Problem description – Write out the listing exactly as it is given.

Provided data –
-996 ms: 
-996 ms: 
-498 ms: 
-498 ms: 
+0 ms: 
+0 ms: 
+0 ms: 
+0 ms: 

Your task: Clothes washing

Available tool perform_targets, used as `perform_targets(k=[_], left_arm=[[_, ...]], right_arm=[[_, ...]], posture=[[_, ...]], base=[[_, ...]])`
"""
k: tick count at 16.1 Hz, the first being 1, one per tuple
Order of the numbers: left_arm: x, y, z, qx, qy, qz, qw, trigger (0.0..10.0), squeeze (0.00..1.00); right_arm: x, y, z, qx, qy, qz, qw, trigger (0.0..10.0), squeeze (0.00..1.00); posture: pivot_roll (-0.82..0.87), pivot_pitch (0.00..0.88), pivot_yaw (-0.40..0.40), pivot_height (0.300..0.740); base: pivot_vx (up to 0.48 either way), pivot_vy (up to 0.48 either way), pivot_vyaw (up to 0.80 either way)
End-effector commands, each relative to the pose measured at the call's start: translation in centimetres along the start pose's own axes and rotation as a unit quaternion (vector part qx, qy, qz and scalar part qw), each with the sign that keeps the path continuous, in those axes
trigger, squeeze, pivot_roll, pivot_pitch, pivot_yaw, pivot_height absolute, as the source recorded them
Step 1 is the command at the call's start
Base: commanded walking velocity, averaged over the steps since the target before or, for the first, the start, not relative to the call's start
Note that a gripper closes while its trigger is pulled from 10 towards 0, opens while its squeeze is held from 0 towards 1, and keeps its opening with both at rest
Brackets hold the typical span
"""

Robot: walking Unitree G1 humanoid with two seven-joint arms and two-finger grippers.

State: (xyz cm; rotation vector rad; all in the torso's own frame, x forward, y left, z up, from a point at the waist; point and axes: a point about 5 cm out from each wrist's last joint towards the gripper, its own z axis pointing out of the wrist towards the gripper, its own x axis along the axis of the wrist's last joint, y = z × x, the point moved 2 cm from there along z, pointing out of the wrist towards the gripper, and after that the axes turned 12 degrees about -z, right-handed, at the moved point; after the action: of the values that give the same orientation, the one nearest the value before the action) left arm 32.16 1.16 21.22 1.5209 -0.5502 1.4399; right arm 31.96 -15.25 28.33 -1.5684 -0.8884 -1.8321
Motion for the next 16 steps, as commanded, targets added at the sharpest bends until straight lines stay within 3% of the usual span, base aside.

Response box –
-996 ms: 
-996 ms: 
-498 ms: 
-498 ms: 
+0 ms: 
+0 ms: 
+0 ms: 
+0 ms: 

Your task: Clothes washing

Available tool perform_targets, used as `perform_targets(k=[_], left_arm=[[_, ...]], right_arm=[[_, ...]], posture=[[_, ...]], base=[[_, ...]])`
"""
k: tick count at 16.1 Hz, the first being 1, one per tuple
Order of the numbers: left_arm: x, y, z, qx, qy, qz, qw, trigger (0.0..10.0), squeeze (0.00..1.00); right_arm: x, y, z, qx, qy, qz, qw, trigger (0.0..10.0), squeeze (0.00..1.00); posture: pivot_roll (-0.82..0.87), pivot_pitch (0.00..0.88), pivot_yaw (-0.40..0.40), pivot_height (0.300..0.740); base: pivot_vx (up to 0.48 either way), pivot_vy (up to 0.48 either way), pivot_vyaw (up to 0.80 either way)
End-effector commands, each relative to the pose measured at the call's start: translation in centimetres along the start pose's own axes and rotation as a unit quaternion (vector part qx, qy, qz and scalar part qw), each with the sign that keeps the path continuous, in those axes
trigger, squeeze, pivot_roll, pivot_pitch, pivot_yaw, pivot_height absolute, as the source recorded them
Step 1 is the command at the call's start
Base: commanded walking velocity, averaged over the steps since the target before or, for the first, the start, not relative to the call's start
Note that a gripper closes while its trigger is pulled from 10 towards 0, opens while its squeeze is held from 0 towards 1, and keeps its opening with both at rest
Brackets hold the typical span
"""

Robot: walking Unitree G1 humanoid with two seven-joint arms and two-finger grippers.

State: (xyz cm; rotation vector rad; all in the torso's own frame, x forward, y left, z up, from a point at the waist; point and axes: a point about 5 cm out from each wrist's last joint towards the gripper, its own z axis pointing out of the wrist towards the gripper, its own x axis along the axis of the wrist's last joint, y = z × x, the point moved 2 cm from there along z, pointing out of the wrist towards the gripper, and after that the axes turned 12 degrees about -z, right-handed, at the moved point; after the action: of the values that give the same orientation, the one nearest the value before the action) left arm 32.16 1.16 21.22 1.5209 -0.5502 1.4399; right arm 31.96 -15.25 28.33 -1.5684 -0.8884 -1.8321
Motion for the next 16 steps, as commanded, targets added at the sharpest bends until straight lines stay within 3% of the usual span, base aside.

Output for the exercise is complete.